BRIC Summit’s Empty Gestures

Dmitry Medvedev’s ambitious claiming of Russia as ‘the epicenter of world politics during this week’s BRIC summit isn’t carrying much weight in the Western press, with many observers disparaging Russia’s role in the talks.  At best, the summit was seen as being ‘mostly confined to symbolic gestures.  The British press takes the most vitriolic line (as it so often does, reflecting what seems like an endless succession of discordant issues between Britain and Russia), with a particularly scathing opinion piece in The Times calling the country ‘a spoilt child angry that its new toy is broken’.  
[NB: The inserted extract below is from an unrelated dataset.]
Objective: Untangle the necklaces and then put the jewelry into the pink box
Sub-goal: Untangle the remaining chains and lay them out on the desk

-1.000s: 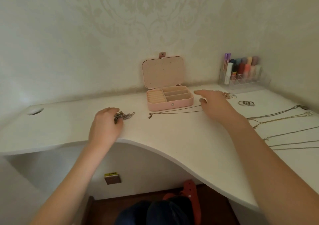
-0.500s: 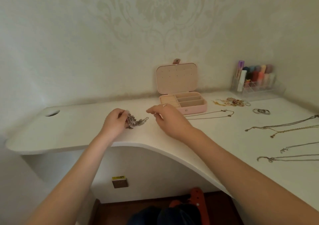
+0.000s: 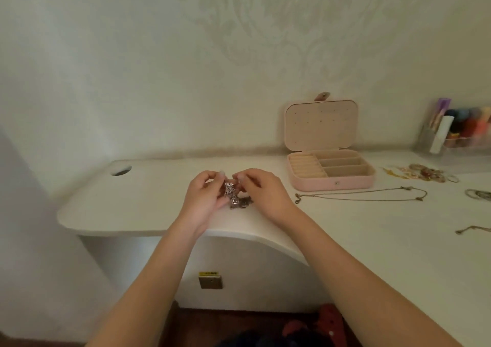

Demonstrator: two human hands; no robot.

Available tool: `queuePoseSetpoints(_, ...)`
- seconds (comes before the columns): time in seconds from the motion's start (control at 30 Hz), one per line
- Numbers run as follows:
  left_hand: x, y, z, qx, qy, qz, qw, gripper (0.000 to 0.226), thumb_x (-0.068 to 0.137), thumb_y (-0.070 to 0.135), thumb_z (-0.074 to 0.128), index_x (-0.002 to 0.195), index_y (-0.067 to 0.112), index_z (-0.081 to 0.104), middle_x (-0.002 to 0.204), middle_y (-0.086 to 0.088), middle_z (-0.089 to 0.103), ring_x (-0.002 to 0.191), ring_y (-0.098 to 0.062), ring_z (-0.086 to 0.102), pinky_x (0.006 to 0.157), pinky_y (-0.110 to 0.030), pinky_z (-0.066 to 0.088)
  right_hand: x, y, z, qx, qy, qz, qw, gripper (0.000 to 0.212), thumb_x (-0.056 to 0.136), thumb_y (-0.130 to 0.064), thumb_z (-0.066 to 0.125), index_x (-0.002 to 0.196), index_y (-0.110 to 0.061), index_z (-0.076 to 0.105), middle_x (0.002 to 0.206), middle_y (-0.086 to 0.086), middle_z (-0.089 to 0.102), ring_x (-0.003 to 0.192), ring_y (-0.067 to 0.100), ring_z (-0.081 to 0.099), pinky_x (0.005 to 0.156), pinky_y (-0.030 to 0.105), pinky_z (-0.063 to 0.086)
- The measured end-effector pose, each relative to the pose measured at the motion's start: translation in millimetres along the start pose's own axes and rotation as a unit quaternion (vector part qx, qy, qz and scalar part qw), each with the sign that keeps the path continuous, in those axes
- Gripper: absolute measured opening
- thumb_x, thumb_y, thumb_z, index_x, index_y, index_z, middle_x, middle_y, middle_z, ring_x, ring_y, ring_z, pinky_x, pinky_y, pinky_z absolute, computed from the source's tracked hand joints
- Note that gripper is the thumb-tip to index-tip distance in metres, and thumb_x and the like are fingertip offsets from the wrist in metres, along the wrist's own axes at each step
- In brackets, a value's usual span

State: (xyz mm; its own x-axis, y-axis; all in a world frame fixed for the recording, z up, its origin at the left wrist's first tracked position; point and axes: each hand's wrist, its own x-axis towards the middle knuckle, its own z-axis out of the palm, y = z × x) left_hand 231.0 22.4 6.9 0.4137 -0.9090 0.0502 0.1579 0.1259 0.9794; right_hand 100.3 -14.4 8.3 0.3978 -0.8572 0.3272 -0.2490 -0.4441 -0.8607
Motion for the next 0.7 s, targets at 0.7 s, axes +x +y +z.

Why is the quartet struggling to make much headway?  The economies of Brazil, China and India are all recovering, but that recovery coincides with recession in the rest of the developing world.  The Economist says that the BRICs are too disparate to produce any relevant economic discussion, pinpoints Russia’s economy as the biggest weight dragging the summit’s heels, and wonders why the countries’ leaders bothered to meet at all:

The largest emerging markets are recovering fast and starting to think the recession may mark another milestone in a worldwide shift of economic power away from the West. Estimates for their national incomes in the first quarter were better than expected. In the year to the end of March GDP rose by around 6% in China and India. The two accounted for no less than half the world’s increase in wireless-technology subscriptions in that period. In Brazil gdp fell slightly in the first quarter but it is growing faster than the Latin American average and most economists think growth will return to its pre-crisis level as early as next year. In contrast, output in most large industrial economies is still falling. The exception in the BRICs is the host: dragged down by plunging oil prices last year, Russia’s economy shrank by 9.5% in the first quarter, the worst performance in the G20 after Japan.